Partager l'article ! L’anti-Sarkozysme est-il louable ou contre-productif ?: Ayant adhéré au MRC à la suite de l’élection en 2007 ...
Ayant adhéré au MRC à la suite de l’élection en 2007 de Mr Sarkozy de Nagy Bocsa à la Présidence de la République, je suis toujours désagréablement surpris de me voir opposé un argument d’autorité : « il ne faut pas verser dans l’anti-Sarkozysme primaire ».
Cette phrase est régulièrement répétée, dans les débats qui se multiplient parmi les différentes formations d’opposition, qu’elles soient à droite ou à gauche d’ailleurs.
Véritable psitaccisme castrateur (vous pouvez vérifier, ce mot existe), cette phrase me semble symboliser dans son impuissance reconnue l’incapacité dans laquelle les forces de Gauche se trouvent face à cette « Droite décomplexée » symbolisée par Mr Sarkozy de Nagy-Bocsa.
Car finalement, quel mal y aurait-il à être anti-Sarkozysme, primaire ou secondaire ?
En quoi cela porterait-il atteinte à la conception et à la mise en œuvre d’un projet politique et républicain d’alternance ?
Tout d’abord, relevons que ce terme « d’Anti-Sarkozysme » est déjà la reconnaissance qu’il existerait un Sarkozysme, ce qui ne manquera pas de faire sourire celles et ceux qui se rendent compte, à la suite d’Emmanuel Todd ou d’Edwy Plenel, à quel point le « moment Sarkozy » que vit (subit serait plus exact) notre pays aujourd’hui est moment VIDE.
Vide de sens, vide de valeur, vide idéologique, vide politique….
La nature ayant horreur du vide, ce « moment » est donc une période où l’habillage marketing prime sur l’action efficace, où la mise en forme politico-médiatique d’un amateurisme est érigée en mode normal de gouvernement.
Vous le voyez, vous-même avez à cet instant du mal à vous empêcher de vous dire : ce texte est d’un « anti-sarkozysme primaire ».
Est-ce le terme « d’amateurisme » ? Il est pourtant dans plusieurs des derniers rapports de la Cour de Compte.
Est-ce l’accusation de privilégier le marketing, le bruit médiatique, à l’action et aux choix politiques ? Comment contester un tel constat partagé par de plus en plus de français…. Et qui se retrouve dans le goût prononcé de l’UMP pour les sondages de toutes sortes…
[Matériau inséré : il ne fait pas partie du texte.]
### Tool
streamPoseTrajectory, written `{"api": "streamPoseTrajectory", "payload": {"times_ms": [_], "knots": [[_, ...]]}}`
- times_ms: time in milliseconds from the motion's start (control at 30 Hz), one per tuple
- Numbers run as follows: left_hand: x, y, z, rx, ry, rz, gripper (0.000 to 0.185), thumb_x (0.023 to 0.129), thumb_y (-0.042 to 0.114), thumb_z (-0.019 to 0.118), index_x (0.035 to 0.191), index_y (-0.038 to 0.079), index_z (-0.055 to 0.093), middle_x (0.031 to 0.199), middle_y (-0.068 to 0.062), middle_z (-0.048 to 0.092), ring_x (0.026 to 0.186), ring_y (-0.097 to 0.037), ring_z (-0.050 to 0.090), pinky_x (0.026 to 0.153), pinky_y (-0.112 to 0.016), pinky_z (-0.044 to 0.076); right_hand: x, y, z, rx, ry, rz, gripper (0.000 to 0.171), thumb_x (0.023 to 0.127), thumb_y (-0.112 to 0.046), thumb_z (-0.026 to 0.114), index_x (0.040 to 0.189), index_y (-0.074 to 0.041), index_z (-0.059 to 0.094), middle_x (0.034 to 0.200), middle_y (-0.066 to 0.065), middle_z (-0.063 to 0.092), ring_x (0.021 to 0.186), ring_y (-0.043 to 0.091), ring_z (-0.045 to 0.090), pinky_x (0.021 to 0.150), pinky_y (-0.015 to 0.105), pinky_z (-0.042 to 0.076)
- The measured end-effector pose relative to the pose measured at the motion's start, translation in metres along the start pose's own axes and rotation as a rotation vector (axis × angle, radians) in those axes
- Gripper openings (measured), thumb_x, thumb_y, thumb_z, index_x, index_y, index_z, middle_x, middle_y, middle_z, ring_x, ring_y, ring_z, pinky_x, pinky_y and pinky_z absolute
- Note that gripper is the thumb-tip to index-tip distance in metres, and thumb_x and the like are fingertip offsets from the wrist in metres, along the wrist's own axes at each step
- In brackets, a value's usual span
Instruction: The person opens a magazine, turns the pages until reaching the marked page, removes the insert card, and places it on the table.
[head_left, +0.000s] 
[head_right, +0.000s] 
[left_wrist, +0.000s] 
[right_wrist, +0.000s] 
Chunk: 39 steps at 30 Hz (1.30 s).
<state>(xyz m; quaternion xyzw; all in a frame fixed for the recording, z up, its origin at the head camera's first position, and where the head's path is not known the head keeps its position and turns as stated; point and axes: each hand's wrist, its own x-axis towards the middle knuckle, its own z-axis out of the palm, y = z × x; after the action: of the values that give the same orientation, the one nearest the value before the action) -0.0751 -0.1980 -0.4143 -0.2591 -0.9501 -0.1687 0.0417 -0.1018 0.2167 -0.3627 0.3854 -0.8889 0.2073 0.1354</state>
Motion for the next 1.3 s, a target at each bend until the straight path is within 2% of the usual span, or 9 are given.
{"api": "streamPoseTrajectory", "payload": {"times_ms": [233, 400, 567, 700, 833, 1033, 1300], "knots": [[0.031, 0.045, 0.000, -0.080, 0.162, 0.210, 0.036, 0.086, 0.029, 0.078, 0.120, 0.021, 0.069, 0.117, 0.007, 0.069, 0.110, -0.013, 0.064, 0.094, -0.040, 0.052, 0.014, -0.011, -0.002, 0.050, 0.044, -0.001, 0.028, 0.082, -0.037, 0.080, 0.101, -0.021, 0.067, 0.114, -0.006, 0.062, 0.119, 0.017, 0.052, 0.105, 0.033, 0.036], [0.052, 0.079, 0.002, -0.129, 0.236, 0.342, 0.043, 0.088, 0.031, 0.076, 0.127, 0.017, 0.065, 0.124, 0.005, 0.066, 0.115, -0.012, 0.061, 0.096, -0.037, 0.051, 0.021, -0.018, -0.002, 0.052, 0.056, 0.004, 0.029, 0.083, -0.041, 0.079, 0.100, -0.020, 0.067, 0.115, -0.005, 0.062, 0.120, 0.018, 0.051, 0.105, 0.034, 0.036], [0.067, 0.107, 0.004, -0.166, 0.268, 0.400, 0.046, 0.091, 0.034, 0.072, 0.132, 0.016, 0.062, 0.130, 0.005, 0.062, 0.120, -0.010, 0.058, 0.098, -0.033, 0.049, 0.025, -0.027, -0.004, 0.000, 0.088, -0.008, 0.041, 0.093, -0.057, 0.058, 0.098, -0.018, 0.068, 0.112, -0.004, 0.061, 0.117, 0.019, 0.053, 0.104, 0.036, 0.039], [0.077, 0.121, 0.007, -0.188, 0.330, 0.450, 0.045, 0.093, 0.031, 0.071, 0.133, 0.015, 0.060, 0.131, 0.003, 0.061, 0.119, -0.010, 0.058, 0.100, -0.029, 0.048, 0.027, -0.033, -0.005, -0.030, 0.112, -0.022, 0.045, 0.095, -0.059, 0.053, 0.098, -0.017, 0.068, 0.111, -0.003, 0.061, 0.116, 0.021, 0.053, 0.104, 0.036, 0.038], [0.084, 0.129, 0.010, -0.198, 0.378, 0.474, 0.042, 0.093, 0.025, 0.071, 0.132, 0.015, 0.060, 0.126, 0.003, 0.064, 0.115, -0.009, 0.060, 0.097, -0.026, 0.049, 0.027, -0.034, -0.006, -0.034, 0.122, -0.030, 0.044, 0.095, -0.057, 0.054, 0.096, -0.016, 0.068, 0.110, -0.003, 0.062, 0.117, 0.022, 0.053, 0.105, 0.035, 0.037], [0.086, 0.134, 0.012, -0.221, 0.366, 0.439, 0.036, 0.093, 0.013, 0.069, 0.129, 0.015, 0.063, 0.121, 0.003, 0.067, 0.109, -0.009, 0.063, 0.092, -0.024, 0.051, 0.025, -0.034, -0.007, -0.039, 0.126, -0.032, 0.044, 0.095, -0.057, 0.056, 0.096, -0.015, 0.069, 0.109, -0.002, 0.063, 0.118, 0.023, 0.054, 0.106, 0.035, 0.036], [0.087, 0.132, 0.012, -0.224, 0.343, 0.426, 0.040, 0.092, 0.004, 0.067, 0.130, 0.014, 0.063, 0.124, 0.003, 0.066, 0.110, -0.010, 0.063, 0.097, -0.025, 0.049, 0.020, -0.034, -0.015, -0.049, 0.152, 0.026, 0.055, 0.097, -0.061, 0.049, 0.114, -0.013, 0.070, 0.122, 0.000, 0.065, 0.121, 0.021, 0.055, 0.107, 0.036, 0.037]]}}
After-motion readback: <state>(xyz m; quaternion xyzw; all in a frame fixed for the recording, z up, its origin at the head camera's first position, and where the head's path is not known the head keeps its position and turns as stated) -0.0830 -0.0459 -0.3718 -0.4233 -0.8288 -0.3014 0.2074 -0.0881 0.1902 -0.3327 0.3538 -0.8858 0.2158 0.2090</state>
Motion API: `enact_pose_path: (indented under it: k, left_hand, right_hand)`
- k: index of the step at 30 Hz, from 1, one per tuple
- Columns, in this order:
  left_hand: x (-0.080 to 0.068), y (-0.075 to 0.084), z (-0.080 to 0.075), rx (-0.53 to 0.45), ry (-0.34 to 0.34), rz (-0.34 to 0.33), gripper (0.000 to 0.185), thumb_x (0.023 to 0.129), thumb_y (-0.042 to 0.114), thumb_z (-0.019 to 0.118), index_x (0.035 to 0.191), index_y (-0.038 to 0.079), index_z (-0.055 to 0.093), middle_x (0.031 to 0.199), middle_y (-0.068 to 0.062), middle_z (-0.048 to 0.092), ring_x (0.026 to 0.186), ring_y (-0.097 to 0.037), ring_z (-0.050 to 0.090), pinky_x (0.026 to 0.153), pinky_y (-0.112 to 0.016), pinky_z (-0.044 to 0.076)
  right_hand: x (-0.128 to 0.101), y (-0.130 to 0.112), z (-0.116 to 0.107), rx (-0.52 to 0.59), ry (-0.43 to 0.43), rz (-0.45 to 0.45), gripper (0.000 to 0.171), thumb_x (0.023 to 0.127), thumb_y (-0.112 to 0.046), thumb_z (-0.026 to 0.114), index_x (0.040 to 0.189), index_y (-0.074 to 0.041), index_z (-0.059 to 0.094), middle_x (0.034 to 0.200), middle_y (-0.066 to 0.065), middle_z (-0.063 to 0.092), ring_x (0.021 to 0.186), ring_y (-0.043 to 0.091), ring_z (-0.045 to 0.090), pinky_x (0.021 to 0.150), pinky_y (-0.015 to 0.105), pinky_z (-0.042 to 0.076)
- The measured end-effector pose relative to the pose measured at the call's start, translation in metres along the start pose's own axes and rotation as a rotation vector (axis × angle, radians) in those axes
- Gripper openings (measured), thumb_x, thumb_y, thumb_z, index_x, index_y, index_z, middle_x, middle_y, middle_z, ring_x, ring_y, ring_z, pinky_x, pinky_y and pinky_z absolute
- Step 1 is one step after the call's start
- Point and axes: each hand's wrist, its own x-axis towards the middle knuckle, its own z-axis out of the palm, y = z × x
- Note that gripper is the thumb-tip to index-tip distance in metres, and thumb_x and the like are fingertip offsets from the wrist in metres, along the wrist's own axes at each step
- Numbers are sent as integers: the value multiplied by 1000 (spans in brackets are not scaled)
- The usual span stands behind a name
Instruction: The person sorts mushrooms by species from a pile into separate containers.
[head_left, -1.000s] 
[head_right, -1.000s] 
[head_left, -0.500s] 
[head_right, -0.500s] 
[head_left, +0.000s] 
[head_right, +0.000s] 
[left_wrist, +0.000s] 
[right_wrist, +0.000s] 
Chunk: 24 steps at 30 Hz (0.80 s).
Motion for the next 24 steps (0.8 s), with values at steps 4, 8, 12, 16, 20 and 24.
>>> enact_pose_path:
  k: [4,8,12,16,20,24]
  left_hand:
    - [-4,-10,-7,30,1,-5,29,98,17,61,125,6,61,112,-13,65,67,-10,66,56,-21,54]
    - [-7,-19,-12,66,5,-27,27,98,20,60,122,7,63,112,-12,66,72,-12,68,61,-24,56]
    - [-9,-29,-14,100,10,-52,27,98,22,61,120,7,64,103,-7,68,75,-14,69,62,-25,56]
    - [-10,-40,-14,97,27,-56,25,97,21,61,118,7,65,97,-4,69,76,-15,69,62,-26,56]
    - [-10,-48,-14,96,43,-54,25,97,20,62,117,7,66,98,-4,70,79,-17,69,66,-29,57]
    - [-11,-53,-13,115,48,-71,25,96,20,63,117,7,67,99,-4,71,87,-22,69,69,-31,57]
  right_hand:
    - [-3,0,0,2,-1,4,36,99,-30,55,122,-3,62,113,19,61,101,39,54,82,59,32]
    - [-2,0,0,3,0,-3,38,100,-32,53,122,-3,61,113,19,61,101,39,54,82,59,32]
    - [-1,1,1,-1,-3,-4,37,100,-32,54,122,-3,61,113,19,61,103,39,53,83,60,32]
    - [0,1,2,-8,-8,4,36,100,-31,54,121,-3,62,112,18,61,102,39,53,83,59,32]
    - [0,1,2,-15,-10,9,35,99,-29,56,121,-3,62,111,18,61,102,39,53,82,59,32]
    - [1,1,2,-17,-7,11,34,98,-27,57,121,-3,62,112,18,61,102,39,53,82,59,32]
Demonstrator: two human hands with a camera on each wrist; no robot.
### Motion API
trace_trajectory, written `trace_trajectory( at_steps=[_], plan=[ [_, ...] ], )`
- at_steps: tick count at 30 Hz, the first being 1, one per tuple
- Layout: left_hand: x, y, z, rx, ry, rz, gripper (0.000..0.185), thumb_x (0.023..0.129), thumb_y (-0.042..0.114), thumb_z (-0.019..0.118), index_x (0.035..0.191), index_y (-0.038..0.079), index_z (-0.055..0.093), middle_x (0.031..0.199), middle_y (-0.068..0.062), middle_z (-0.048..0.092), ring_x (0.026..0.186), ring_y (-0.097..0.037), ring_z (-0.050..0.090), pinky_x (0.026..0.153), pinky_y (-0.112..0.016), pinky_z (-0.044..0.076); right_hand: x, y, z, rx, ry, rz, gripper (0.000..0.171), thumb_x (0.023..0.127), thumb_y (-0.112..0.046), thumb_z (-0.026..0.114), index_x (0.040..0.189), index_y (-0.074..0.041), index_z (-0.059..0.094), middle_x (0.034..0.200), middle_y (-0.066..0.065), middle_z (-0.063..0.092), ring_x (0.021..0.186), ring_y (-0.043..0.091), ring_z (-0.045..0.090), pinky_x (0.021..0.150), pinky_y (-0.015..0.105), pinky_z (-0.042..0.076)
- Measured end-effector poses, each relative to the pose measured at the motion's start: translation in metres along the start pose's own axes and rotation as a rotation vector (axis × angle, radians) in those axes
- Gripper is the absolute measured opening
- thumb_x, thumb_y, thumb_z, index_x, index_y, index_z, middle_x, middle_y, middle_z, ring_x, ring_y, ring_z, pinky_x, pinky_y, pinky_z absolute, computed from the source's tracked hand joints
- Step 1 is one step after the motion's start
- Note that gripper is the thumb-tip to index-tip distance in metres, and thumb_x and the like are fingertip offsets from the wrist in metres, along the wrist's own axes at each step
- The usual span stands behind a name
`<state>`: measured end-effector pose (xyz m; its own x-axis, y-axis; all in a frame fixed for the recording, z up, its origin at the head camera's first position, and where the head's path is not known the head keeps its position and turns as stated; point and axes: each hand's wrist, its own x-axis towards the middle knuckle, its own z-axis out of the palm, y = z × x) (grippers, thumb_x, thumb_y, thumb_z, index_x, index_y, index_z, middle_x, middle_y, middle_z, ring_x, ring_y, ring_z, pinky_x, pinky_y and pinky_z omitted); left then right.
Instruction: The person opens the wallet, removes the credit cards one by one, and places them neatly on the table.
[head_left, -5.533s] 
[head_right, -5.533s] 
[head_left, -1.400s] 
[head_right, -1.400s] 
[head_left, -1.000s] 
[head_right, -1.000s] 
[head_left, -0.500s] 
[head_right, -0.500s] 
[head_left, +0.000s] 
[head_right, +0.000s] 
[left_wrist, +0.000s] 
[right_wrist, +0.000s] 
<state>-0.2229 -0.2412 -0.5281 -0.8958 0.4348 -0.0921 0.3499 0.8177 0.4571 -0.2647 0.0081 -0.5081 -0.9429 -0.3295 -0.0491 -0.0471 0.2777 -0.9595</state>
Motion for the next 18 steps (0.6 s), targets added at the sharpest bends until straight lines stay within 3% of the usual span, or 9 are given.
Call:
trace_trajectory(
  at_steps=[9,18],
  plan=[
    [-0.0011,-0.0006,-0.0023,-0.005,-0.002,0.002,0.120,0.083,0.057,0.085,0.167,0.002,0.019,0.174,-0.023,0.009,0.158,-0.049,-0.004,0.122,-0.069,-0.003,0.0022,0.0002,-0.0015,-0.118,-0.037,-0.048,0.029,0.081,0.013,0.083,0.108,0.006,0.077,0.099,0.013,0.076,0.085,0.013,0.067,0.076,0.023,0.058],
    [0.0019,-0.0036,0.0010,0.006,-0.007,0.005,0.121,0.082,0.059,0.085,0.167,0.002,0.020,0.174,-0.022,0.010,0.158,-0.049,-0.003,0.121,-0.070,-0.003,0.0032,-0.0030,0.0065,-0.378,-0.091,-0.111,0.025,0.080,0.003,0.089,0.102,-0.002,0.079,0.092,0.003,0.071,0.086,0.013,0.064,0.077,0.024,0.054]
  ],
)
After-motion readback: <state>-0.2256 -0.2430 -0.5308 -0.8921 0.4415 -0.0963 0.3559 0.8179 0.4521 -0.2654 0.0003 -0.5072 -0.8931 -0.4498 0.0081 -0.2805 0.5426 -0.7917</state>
Bref, cette accusation est finalement la meilleure défense du Pouvoir en place, et le plus sûr moyen pour lui d’esquiver ses responsabilités et de fuir les questions sur son bilan, qui ne peuvent qu’être dérangeantes tant il est à ce jour calamiteux…
Et vous avouerez qu’il est bien dommage que cette défense du Pouvoir en place viennent des rangs mêmes de ses plus actifs opposants.
Finalement, la mainmise de l’UMP sur la République (aboutissant à l’instauration d’un Etat absolu UMP) met chacun face à un choix éthique :
- soit rester dans les limites d’une forme modérée d’expression, qui sera nécessairement inefficace face au flot médiatique ininterrompu déployé par les Alliés intéressés de l’UMP.
- soit, constater qu’il n’y a RIEN à sauver de ce VIDE, de ce gouvernement, et de ses actes, si contraires aux principes et aux valeurs républicaines et nationales.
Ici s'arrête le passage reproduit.